· Doctoral Student Researcher in Dr. Rong Lu's lab studying hematopoietic stem cells. Research topics include identifying cell-cell communication networks in the hematopoietic system and studying the effects of the circadian clock on hematopoiesis.
· Heterogeneous intercellular communication of hematopoietic stem cells in the mouse bone marrow. Developed a novel computational algorithm to quantify intercellular signaling in hematopoietic stem and progenitor cells (HSPCs), introducing a Spatiomolecular Signaling Potential (SSP) metric. Integrated multi-modal datasets (ligand-receptor expression, cell abundance, and spatial positioning) to model cell-cell communication within the bone marrow microenvironment. Built a comprehensive database of signaling interactions across HSPC populations using both published and newly generated mouse datasets. Identified previously uncharacterized signaling pathways and feedback mechanisms between stem cells and downstream immune progenitors. Discovered stage- and lineage-specific correlations between signaling pathways, revealing regulatory patterns across hematopoietic differentiation. Applied gene-level analysis to classify HSPC populations de novo, improving understanding of functional heterogeneity. Validated computational predictions through transplantation experiments, identifying novel regulators of hematopoiesis. Characterized discrete cell-fate transition phases by analyzing coordinated shifts in signaling networks along differentiation trajectories. Designed and deployed the Hematopoiesis Intercellular Signaling Explorer (HISE), an accessible resource for exploring cell-cell communication and signaling networks. Established a generalizable computational framework for analyzing dynamic intercellular signaling applicable to complex biological systems.
Contribution to Project (2)
· Research assistant in Dr. Chonghzi Zang's Lab for Computational Biology at UVA. Research topics include identifying functional transcription factors in various cancer types and functional genome organization in colorectal cancer.

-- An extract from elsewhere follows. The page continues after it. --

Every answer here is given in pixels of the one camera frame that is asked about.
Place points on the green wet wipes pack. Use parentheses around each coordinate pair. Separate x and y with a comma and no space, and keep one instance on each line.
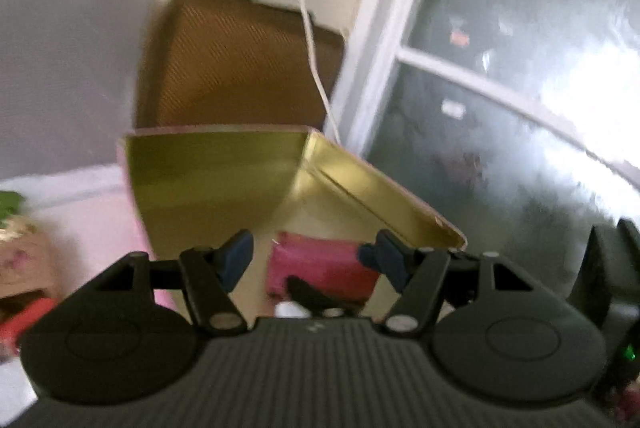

· BART Cancer: A web resource for transcriptional regulators in cancer genome. Integrated over 10,000 gene expression profiling RNA-seq datasets and 7,000 ChIP-seq datasets to predict and display putative transcriptional regulators across 15 different cancer types. BART Cancer also displays the activities of over 900 transcriptional regulators across cancer types, by integrating computational prediction results from BART and from the Cistrome Cancer database. The website database can be found at bartcancer.org. Presented at the 28th Conference on Intelligent Systems for Molecular Biology.
· Functional genome organization in colorectal cancer: an integrative data science approach. Fourth year capstone project with the goal of developing a computational pipeline for analyzing tumor Hi-C data with integrating a compendium of 3D genome data from the public domain. The pipeline aims to identify cancer specific CTCF binding sites as well as putative transcriptional regulators involved in the tumorigenesis of colorectal cancer.